Saudi-led funeral attack in Yemen a 'war crime'

Saudi-led funeral attack in Yemen a 'war crime'
Following a deadly attack on a funeral in Sanaa on Saturday, Human Rights Watch has called for an immediate and transparent investigation, calling for Riyadh to be held accountable.
3 min read
13 October, 2016
Over 140 people were killed in airstrikes on a funeral in Sanaa on Saturday [Getty]

A purported Saudi-led coalition airstrike that struck a packed funeral in the Yemeni capital of Sanaa on Saturday constitutes as a war crime, Human Rights Watch said on Thursday.

According to the international rights group a disproportionate number of the hundreds of victims killed in the attack were civilians, while remnants of US-manufactured munitions were found at the scene of the attack.

Saturday’s funeral saw mourners gather to pay respects to the father of Houthi interior minister in the Haddah neighbourhood of Sanaa, with many Houthi officials in attendance.

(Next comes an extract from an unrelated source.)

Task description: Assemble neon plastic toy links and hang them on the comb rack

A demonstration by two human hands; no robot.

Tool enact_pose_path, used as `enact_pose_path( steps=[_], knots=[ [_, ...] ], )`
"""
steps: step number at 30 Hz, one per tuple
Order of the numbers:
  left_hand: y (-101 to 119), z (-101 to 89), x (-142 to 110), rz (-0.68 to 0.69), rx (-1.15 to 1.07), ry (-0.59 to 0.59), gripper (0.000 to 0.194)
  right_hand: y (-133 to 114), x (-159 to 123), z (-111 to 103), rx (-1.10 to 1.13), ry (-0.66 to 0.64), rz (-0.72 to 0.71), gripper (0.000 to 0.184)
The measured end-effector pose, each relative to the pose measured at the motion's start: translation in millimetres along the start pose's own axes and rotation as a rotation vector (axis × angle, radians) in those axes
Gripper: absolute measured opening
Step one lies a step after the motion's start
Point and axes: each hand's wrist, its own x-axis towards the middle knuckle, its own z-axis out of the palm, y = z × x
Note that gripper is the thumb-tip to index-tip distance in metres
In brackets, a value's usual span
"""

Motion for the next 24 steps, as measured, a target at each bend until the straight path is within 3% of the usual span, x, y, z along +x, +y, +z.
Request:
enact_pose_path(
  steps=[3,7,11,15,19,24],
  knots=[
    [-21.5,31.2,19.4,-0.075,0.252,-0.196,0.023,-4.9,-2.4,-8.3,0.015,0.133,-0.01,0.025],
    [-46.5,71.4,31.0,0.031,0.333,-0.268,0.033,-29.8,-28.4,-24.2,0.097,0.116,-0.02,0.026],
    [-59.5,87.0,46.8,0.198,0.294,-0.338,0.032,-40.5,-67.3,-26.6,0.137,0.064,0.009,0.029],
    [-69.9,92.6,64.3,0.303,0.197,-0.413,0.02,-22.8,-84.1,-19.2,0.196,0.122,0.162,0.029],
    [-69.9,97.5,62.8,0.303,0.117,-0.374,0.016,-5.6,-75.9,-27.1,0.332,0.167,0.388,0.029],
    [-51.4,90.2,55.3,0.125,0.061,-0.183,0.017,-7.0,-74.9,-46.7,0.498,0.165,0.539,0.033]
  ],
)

The Saudi-led coalition of Arab states, which has been conducting airstrikes in Yemen since March 2015, supports the exiled government of Abedrabbo Mansour Hadi, against the Houthis who are reportedly backed by Iran and pledge allegiance to former president Ali Abdullah Saleh.

Calls for investigation

Speaking on Thursday Leah Wilson, Human Rights Watch’s Middle East director, called for an international investigation into the “atrocity”.

Since the attack Saudi Arabia has said that it will conduct its own investigation into the attack having initially denied responsibility.

However rights groups who have long argued that Saudi-led airstrikes in Yemen have targeted civilians and medical facilities, have little faith in Riyadh conducting its own investigation transparently. An investigation carried out by Saudi Arabia into coalition airstrikes in Yemen earlier this year concluded that they had "adhered to international humanitarian law".

According to the UN in the 19 months since Yemen’s war began, 10,000 people have been killed, three million have been displaced, while 60 percent of all civilian deaths have been attributed to coalition airstrikes.

A coalition blockade on the country has further lead to legitimate concerns that famine could spread in what is the poorest country in the Middle East region.

Human Rights Watch also called on the UK and the US, both of which have sold billions of dollars in military hardware to Saudi Arabia since Riyadh launched aerial operations in Yemen, to stop its arms sales immediately.

Read also: Britain's dark shadow looms over Yemen funeral tragedy

An escalation in conflict

Since Saturday’s deadly attack, there have been concerns of an escalation of the conflict. Thousands took to the streets on Sanaa on Sunday to protest the attack while Ali Abdullah Saleh has called for renewed attacks on Saudi Arabia.

On Thursday a US warship launched Tomahawk cruise missiles destroying three coastal radar sites in Houthi-controlled territory on Yemen’s Red Sea coast. The Pentagon described the attacks as retaliatory after two incidents earlier in the week in which missiles were fired from Houthi-held territory in Yemen on US Navy vessels near the Bab al-Manbij straits.

However the Houthis have since denied accusations that they have targeted US Naval ships, despite claiming responsibility for a similar attack on a United Arab Emirates vessel off the coast of Yemen last week, as “baseless”.

“The (rebel-allied) army and the Popular Committees have nothing to do with this action,” a Houthi official was quoted as saying in the Houthi-controlled Saba newspaper on Thursday.